Am I that set in my ways and controlling that I can’t deal with my office changing??? No, I don’t think it is about being set in my ways I think it is about — yup, you guessed it – FEAR!
I am afraid that I am not in control and; therefore, my needs won’t get met. I find this funny now that I have written it out.. My needs have always been met since I have been an adult and what needs aren’t going to be met by having to move my office???? Not really sure; but, as I have mentioned before it is a slippery slope to jobless, homelessness and being alone. Ok – so I will have a nice new office with a view ! I can turn that information into a nightmare if you let me. Today I am going to choose not to. Its too easy to have fear and anger rolling around in my head for the next 5 months or so before I even move. I will work on living in today and trusting that it will be ok.
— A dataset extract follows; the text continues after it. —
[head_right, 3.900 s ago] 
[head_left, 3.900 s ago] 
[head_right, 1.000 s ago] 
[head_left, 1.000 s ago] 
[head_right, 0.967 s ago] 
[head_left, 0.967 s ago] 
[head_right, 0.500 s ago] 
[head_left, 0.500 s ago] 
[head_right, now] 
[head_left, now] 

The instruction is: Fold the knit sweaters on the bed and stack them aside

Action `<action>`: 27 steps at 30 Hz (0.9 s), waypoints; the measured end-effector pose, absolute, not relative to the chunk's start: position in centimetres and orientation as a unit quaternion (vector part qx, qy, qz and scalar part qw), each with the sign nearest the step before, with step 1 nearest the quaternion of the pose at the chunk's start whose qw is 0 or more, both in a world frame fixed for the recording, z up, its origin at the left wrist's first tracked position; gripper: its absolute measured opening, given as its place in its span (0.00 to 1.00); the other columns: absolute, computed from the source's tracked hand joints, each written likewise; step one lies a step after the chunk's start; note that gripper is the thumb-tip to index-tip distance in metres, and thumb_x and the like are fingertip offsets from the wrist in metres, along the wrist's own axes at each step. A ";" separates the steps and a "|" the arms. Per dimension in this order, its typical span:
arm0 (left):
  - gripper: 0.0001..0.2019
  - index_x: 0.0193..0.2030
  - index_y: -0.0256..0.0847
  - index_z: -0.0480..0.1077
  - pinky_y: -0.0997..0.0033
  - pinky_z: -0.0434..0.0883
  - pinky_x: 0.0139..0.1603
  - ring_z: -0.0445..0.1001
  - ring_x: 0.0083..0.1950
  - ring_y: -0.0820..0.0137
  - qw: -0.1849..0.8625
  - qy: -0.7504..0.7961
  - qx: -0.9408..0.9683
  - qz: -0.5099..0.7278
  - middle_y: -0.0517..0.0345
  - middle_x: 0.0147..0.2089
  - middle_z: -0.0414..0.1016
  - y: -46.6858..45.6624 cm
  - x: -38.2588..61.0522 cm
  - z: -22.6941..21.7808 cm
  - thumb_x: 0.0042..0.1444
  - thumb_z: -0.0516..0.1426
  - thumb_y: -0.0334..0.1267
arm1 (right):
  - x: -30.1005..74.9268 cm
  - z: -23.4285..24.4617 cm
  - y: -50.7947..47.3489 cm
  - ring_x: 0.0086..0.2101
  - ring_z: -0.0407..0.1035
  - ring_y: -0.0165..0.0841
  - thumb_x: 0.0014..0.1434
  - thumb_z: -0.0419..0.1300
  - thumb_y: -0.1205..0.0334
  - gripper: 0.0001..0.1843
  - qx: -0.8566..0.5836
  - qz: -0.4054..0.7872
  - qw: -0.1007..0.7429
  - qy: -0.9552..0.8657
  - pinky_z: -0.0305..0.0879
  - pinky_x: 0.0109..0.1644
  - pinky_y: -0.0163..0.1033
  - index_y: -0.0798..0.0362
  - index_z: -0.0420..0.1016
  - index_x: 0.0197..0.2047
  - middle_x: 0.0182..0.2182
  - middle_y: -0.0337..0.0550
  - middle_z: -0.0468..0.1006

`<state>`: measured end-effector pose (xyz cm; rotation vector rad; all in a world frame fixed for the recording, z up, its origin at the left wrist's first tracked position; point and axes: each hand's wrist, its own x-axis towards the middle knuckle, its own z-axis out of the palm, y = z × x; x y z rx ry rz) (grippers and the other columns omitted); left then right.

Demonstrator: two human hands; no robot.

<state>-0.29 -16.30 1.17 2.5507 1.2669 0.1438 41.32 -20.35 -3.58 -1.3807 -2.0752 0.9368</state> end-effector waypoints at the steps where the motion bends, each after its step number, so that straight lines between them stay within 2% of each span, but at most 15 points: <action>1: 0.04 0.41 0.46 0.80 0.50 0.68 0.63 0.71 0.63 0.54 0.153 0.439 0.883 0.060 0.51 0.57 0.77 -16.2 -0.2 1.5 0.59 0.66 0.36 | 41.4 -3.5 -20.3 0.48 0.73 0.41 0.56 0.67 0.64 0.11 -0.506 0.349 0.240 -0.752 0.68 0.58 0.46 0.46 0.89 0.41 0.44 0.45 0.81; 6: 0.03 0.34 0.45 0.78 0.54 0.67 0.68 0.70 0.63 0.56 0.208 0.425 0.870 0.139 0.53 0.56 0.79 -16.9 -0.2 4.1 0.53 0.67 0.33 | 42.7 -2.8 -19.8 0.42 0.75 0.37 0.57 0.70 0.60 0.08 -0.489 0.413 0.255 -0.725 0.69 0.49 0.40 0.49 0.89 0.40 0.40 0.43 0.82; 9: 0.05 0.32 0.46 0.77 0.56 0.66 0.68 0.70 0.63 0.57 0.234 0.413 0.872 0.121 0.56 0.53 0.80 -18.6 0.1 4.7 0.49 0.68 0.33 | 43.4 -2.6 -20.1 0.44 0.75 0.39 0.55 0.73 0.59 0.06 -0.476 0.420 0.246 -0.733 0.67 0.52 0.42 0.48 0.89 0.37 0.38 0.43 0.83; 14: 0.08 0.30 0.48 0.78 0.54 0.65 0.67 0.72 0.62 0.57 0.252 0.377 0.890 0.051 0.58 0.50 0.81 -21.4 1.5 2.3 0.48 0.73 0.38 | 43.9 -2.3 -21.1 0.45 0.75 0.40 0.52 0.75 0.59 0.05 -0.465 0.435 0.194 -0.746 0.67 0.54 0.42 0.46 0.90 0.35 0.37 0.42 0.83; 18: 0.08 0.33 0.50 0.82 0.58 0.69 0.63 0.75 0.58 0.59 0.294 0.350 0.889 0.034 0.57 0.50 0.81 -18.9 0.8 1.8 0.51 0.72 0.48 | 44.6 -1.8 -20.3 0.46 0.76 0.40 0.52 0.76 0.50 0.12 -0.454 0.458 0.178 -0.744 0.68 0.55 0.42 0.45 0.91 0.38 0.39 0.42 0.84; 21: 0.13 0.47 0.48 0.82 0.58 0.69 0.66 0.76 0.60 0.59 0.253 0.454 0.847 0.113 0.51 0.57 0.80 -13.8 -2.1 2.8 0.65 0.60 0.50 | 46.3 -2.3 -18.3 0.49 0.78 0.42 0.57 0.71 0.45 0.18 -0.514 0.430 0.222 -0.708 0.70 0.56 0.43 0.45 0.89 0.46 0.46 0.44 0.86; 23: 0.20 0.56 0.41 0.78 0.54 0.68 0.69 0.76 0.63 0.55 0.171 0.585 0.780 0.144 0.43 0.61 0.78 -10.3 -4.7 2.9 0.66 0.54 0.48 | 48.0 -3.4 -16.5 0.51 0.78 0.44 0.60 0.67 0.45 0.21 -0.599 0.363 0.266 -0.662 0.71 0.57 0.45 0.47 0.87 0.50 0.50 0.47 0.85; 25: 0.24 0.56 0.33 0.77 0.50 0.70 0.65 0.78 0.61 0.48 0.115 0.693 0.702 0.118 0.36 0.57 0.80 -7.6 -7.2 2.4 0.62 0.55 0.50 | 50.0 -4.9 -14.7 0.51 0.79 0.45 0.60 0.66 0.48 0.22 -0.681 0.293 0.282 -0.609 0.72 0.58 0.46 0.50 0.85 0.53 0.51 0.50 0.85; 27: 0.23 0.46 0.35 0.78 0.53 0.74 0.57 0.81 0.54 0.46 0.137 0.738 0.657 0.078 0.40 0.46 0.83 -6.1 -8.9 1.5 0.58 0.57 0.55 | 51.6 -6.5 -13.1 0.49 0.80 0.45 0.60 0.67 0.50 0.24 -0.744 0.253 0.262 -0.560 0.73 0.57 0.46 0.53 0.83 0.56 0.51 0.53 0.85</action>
It is the best way I can walk through my fear of not being in control. I am not in control of anything but my attitude toward that which happens – so any delusion I keep giving myself that I am in control is a joke anyway and thank goodness places like my work keep reminding of my lack of control. Ah — trusting that all will be ok and the knowledge that I don’t have control is kind of a relief.. I can sit back and smile and let the change happen around me.. YIKES… ok it will be ok. I am walking through the fear.